Nova Pošta

dive site type: caves & caverns
difficulty: medium
depth range: 0-45 m
distance from the diving center: 1.8 nm
short characteristic: a system of a tunnel, a cavern and a funnel (chimney) on the northernmost peninsula of the island of Vis

 

 

The peninsula of Nova Pošta is the northernmost part of the island of Vis. Due to location, this place was strategically important after World War II, when Yugoslavian navy stationed on the island. On the one side of the peninsula there were caved underground tunnels with a few open embrasures, from where nowadays people can admire sunsets. On the other side, in turn, in the calm Parja Bay, the service tunnel for boats (called also a shelter for submarines) was situated, which today is a perfect place for surface breaks between the dives held nearby.

 

As long as the emerged part of the peninsula has been strongly transformed by man, the part which is currently underwater was similarly changed by the sea, which was hollowing corridors through years. The Vis island is mainly built of limestones and dolomites, which are prone to karst processes. Tens of thousands years ago, when the sea level of the Mediterranean Sea was much lower, karst processes took place in many places in Dalmatia. Then – when the sea level rose and the Dalmatian coast was formed – caves and tunnels were flooded, and the sea, through its activities, contributed to their enlargement, scouring the sediments.

 

Diving at Nova Pošta starts in a quiet bay, where the boat is anchored. Divers in the very beginning pass a small canyon at the depth of 2-3 m to reach the first tunnel, which entrance is just below the sea surface and the exit is at the depth of 6 m. Then they are in a characteristic pool, on three sides surrounded by rocks reaching at least the surface of water. In this place octopuses and other molluscs, nudibranches, are commonly met. There are also very rare snails with shells – tritons. From the pool the divers can swim out under an impressive rock formation resembling an arch, and – swimming over stepwise descending bottom – reach a cave located at the depth of 40 m. The entrance to the cave makes a huge impression – the overhanging rock is covered with yellow sponges, which at this depth (due to disappearance of warm colours) seem almost fluorescent.
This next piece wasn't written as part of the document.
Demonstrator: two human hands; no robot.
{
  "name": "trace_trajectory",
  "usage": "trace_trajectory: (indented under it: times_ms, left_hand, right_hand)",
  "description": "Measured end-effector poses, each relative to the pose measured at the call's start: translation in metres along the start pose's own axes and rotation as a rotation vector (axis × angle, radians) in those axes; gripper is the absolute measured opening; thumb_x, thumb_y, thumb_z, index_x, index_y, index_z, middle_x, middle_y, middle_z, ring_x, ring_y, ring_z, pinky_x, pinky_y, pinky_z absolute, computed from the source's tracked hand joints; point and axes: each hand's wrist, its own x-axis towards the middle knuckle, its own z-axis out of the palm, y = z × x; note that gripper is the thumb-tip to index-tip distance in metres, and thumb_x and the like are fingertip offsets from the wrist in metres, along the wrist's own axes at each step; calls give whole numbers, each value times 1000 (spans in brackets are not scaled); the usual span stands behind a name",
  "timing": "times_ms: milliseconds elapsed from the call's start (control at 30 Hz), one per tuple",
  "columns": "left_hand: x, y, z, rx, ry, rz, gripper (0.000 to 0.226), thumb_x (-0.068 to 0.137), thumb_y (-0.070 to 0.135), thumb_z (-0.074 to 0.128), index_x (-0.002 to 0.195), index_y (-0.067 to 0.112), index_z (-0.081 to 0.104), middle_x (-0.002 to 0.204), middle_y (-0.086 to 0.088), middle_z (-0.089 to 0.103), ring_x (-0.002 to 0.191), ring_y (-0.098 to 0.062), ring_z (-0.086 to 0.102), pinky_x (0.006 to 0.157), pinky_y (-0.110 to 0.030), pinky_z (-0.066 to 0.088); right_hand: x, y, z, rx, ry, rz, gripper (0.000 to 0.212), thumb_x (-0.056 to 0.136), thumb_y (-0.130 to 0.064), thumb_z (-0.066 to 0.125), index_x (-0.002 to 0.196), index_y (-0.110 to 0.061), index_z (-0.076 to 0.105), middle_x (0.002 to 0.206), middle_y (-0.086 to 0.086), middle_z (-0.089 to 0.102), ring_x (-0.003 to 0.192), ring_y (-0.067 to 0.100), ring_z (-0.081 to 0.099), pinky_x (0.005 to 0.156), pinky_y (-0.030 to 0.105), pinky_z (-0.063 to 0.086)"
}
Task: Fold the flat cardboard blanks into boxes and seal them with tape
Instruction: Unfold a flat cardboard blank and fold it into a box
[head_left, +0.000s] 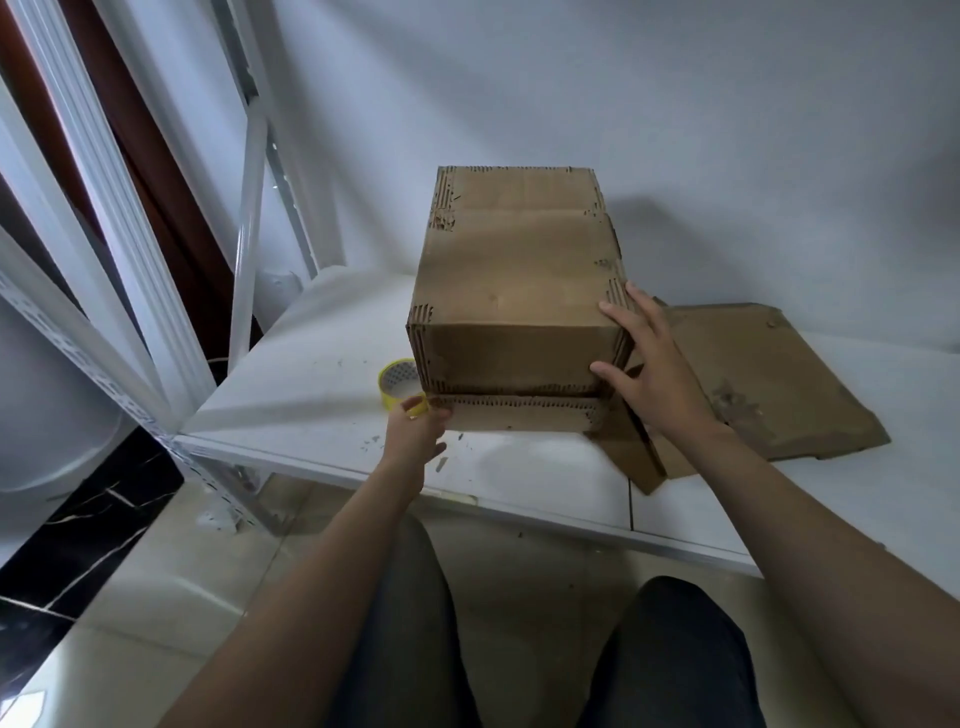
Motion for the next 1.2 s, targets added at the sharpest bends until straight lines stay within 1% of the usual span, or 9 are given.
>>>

After leaving the cave, the divers can admire the Peter’s Fish, spiny lobsters, squat lobsters and various sea anemones, and then go to the next tunnel, resembling a chimney, with the entrance at the depth of 30 m and exit at 17 m, from where they keep on swimming along the wide canyon going back to the pool, from which they can come back to the boat passing the same tunnel they did in the beginning of the dive or swim around a little peninsula.